ENTRIES SHOWN:
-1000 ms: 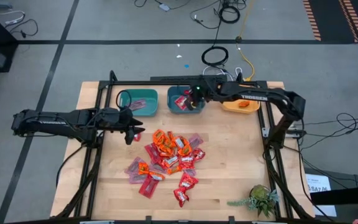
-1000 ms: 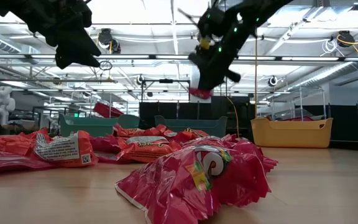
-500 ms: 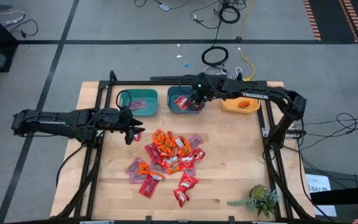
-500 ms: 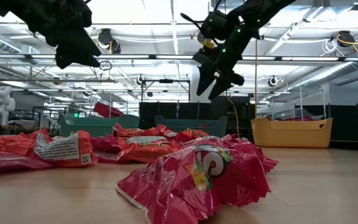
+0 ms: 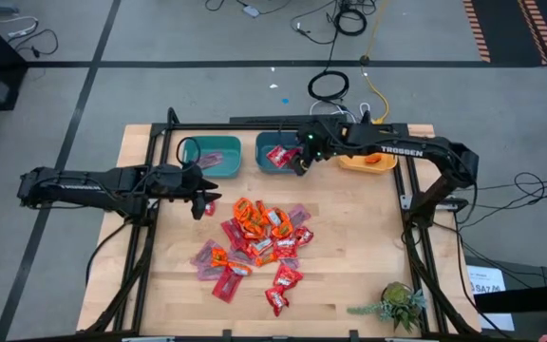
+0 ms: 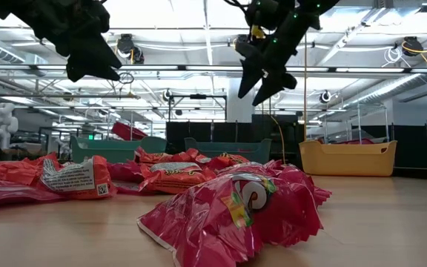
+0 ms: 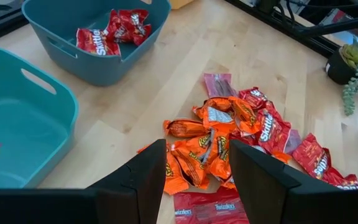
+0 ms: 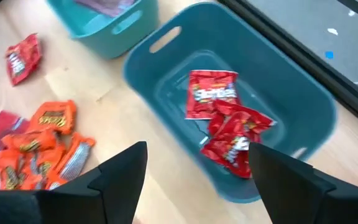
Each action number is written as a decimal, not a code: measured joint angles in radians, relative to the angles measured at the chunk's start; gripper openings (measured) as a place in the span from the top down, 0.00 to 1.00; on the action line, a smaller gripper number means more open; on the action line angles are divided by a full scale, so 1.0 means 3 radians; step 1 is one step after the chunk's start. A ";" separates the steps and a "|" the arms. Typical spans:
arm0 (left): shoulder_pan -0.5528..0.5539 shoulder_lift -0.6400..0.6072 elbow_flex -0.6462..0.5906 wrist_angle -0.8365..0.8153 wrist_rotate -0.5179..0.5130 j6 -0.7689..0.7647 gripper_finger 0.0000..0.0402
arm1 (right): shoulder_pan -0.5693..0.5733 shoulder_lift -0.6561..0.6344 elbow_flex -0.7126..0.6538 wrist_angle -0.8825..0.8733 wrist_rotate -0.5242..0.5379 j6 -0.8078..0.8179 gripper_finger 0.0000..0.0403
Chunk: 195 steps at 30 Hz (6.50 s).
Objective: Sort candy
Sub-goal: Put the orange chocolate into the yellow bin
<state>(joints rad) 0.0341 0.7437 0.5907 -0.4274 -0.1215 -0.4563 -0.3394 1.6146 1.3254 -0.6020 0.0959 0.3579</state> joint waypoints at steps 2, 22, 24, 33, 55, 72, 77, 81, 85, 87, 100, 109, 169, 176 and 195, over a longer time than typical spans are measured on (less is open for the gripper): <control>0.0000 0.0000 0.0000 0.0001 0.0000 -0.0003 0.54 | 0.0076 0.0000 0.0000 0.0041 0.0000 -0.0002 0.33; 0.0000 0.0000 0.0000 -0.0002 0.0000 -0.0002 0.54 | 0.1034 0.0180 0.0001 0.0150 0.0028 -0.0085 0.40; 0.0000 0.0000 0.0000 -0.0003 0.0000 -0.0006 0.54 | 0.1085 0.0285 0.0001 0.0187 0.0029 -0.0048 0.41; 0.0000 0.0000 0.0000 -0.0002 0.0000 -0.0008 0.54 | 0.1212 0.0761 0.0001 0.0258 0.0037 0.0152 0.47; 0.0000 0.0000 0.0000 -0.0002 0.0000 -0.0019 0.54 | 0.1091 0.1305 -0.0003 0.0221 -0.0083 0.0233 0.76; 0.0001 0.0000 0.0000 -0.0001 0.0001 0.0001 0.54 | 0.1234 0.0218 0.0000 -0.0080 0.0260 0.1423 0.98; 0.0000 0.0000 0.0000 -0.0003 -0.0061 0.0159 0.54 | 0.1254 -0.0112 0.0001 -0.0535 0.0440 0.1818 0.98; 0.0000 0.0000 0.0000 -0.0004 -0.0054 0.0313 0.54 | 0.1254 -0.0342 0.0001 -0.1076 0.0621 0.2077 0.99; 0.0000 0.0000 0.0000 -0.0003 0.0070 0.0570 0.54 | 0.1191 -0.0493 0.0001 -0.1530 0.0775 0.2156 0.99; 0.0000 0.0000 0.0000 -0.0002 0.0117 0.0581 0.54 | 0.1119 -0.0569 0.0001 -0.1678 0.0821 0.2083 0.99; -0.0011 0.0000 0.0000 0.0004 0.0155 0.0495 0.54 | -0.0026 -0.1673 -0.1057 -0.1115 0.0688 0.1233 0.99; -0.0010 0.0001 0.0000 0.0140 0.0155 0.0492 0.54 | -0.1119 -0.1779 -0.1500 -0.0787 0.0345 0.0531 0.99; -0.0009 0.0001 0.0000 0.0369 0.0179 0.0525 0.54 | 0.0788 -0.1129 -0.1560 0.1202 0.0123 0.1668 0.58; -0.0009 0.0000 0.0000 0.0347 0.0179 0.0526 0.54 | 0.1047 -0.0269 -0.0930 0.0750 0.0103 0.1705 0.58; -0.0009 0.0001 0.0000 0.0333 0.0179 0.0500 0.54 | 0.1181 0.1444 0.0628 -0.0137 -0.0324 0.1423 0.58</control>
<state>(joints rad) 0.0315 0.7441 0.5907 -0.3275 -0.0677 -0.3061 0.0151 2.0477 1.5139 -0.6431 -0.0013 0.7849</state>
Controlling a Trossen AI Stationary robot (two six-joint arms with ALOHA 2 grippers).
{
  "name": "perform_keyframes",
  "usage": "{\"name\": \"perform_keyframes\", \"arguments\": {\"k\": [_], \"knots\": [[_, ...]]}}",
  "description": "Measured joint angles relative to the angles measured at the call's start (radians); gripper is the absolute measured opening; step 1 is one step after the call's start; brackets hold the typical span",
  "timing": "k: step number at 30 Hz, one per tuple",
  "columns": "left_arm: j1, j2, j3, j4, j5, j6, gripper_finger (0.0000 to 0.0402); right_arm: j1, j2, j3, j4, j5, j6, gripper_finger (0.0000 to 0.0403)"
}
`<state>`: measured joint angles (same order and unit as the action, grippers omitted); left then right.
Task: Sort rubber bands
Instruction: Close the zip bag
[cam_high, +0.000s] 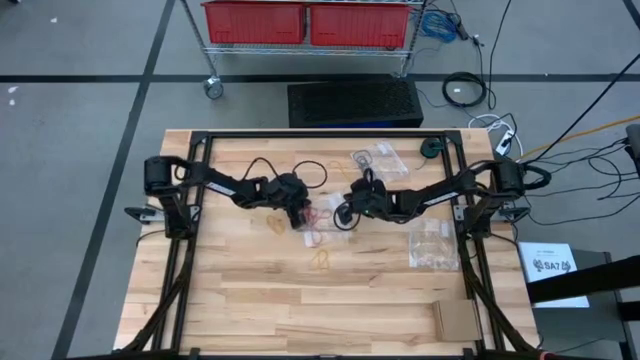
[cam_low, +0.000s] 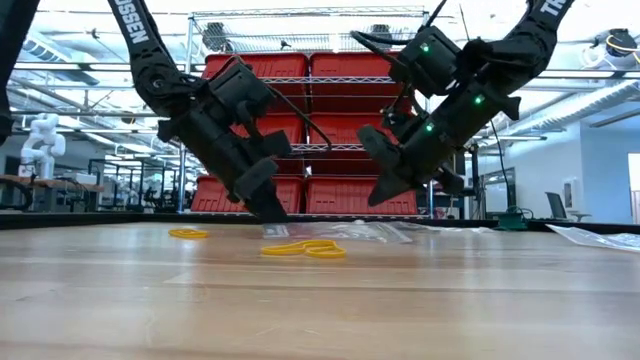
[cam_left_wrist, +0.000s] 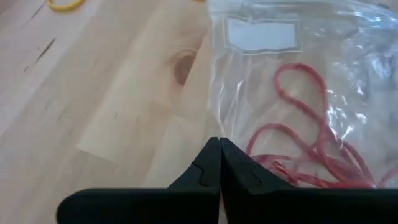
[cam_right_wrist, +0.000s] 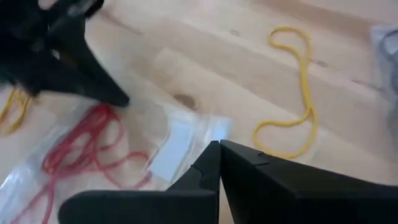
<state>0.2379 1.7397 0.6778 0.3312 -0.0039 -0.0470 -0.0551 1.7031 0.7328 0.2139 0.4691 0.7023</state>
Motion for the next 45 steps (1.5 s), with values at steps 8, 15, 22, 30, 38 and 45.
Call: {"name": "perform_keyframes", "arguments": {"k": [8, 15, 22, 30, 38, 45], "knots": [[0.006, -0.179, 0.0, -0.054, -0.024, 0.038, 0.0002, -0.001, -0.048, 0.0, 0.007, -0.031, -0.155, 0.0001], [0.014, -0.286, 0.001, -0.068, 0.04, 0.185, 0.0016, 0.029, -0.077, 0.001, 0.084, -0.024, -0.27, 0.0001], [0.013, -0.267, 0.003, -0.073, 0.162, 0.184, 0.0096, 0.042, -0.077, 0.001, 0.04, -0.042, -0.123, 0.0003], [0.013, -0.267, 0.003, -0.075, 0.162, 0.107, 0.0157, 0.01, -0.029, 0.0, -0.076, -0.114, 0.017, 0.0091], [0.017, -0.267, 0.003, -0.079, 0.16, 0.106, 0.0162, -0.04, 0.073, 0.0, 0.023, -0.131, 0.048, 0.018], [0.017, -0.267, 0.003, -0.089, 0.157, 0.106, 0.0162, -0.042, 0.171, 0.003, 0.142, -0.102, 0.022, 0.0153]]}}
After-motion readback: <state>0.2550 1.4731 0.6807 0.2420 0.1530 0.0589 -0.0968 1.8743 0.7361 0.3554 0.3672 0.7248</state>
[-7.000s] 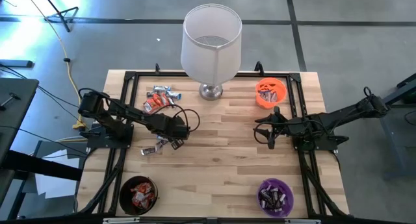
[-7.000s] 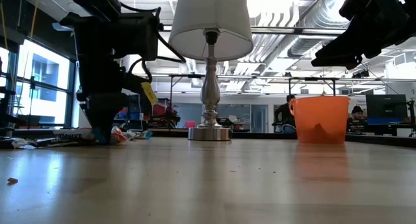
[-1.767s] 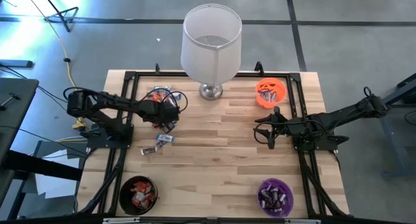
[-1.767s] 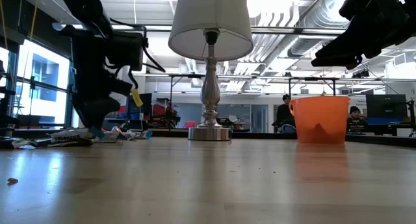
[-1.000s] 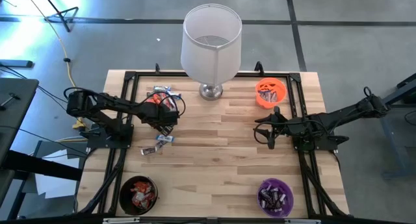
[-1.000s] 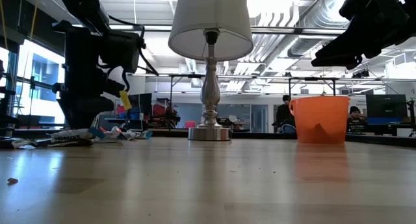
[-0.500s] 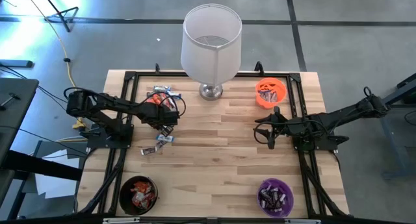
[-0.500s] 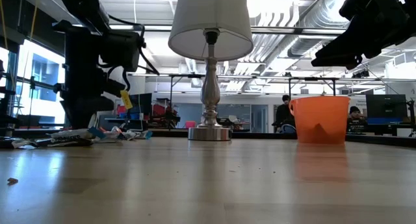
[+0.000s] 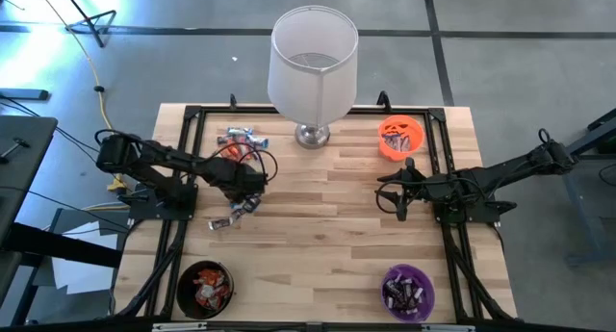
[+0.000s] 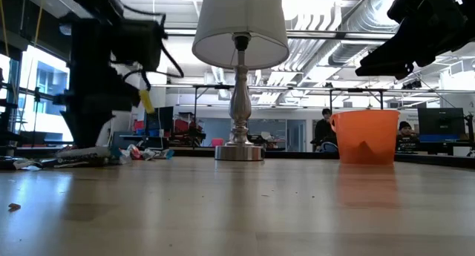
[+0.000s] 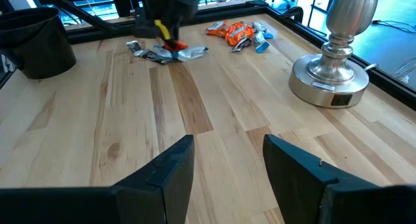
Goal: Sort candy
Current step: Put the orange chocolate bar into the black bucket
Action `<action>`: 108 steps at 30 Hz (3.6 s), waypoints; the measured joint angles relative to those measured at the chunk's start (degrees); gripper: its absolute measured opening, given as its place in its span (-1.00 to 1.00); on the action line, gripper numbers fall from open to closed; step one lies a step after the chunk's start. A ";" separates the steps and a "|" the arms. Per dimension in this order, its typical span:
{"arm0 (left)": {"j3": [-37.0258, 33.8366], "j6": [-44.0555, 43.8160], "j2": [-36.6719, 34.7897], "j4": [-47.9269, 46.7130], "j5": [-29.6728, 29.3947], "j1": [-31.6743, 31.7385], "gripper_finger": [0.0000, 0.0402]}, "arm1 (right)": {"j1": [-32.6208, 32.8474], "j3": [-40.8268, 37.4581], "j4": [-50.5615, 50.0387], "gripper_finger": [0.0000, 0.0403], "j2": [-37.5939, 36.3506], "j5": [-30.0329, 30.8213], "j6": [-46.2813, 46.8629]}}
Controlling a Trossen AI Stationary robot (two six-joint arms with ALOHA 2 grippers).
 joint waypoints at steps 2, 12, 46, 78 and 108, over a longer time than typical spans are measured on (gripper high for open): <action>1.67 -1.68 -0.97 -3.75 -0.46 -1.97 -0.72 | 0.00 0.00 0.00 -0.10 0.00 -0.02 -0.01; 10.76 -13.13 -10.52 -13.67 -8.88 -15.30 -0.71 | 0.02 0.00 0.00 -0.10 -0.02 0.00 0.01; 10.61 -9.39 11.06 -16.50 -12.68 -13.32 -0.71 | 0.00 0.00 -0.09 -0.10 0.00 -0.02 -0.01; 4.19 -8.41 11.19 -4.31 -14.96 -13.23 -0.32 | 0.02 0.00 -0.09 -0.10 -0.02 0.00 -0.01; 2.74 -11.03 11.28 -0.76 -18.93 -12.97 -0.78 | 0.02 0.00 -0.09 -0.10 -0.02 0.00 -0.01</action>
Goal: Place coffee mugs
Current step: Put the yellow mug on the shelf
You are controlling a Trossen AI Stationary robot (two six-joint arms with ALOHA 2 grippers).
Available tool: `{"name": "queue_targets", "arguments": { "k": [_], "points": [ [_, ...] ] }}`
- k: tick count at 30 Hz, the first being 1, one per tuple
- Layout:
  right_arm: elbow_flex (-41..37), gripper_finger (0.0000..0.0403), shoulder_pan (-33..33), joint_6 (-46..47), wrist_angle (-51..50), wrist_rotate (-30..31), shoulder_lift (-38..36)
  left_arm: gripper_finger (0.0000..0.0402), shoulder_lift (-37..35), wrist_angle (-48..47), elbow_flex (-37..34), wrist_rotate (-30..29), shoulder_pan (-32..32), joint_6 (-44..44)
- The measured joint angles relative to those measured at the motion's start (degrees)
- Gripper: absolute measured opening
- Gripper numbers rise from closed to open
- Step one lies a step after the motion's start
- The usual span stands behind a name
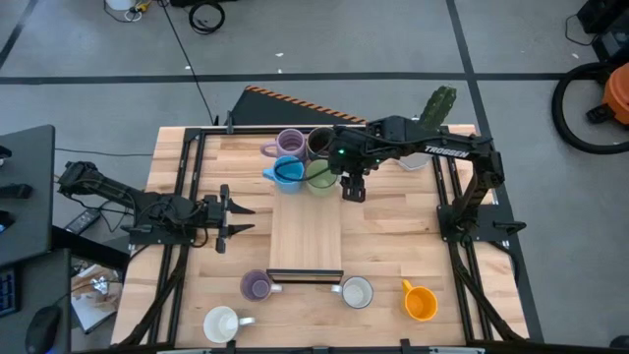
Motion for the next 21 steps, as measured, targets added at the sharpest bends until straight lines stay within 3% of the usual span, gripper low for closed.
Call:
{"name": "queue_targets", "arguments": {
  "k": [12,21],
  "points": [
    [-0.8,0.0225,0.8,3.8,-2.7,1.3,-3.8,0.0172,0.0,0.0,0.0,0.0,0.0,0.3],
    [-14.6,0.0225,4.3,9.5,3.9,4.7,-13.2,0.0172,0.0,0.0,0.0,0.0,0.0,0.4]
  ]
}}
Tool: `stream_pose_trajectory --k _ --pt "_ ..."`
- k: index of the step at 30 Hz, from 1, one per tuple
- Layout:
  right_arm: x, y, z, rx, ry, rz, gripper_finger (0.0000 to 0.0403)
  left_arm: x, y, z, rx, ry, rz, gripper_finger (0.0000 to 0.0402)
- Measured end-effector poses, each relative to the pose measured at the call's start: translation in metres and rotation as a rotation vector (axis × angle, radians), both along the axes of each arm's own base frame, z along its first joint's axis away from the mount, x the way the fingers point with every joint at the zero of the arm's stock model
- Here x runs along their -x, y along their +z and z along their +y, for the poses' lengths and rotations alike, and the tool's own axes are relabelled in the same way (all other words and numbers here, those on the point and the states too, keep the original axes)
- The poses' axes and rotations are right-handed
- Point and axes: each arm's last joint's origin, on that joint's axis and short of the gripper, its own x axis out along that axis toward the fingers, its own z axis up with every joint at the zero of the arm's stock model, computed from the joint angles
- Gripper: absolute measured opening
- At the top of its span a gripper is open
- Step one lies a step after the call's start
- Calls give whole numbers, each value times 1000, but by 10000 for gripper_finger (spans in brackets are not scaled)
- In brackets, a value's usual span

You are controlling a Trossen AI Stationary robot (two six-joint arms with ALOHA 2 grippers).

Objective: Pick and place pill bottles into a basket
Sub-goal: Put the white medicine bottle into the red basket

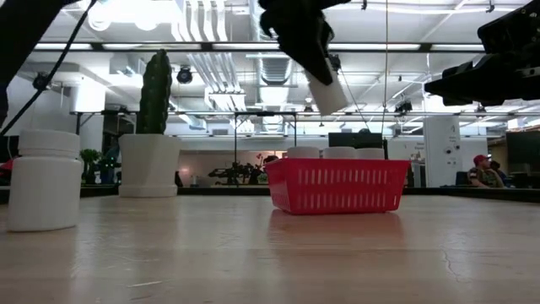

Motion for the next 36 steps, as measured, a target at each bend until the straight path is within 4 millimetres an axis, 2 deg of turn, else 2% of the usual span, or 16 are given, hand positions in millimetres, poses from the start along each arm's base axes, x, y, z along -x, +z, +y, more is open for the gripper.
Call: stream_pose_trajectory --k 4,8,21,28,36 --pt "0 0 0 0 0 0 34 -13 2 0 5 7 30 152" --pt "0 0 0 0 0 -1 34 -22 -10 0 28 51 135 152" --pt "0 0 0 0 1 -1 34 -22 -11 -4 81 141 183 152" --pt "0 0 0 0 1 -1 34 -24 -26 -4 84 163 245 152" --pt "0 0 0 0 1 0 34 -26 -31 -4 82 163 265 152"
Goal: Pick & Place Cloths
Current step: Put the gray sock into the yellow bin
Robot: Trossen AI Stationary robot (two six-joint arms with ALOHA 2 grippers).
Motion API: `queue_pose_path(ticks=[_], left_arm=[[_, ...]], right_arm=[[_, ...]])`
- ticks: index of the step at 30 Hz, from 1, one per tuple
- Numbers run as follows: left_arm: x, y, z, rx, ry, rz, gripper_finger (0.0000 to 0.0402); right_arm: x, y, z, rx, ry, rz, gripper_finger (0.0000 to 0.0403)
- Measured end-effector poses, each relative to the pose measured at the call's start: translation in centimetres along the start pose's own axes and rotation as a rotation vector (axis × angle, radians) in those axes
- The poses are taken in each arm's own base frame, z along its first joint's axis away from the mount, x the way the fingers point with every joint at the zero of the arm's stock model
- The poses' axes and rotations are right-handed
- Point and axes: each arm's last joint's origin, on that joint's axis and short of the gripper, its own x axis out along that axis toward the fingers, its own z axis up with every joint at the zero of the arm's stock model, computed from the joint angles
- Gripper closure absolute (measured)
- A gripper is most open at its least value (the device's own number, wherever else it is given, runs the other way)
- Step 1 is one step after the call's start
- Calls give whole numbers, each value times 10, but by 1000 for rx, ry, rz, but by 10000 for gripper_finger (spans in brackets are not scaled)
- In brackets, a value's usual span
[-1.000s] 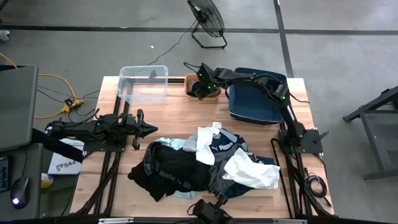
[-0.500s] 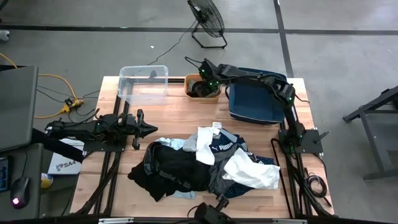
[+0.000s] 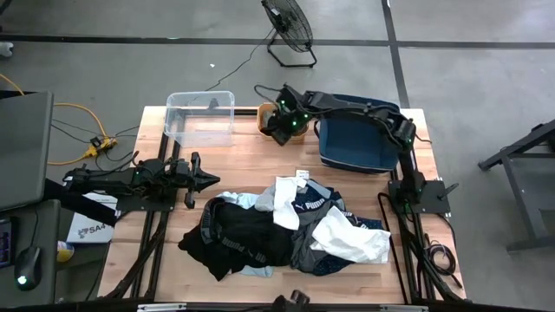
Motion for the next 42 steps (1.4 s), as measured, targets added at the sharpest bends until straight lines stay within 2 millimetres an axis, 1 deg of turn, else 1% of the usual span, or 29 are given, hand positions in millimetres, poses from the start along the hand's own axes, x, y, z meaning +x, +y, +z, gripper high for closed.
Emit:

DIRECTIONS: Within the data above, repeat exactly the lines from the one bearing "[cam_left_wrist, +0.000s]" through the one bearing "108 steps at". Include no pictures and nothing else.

WRITTEN ANSWER:
[cam_left_wrist, +0.000s] 
[cam_right_wrist, +0.000s] 
<state>0.2379 1.7397 0.6778 0.3312 -0.0039 -0.0470 -0.0551 1.7031 0.7328 0.2139 0.4691 0.7023</state>
Motion for the next 45 steps (1.5 s), with values at steps 8, 15, 22, 30, 38 and 45.
Call: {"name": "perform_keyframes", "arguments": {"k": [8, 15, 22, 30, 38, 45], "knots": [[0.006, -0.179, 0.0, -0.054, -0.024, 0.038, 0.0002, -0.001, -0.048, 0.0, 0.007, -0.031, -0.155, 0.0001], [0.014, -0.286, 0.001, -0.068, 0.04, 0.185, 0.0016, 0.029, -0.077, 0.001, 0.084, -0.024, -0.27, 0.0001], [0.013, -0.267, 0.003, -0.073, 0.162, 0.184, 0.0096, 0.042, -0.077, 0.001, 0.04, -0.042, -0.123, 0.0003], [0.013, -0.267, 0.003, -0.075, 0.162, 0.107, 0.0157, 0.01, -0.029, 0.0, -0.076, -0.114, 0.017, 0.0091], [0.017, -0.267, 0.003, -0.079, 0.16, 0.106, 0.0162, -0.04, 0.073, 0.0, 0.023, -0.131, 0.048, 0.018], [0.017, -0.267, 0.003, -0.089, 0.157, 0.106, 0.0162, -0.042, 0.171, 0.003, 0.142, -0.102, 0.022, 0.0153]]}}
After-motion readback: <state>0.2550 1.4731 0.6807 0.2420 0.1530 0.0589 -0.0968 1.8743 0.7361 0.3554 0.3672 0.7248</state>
[-7.000s] 
[-7.000s] 
[-1.767s] 
[-1.767s] 
[-1.000s] 
[-1.000s] 
[-0.500s] 
[-0.500s] 
[+0.000s] 
[+0.000s] 
[+0.000s] 
Goal: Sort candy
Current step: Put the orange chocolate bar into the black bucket
Action `<action>`: 108 steps at 30 Hz (3.6 s), waypoints; the measured joint angles relative to those measured at the chunk's start (degrees); gripper: its absolute measured opening, given as its place in its span (-1.00 to 1.00); on the action line, gripper numbers fall from open to closed; step one lies a step after the chunk's start. A ";" separates the steps and a "|" the arms. Per dimension in this order, its typical span:

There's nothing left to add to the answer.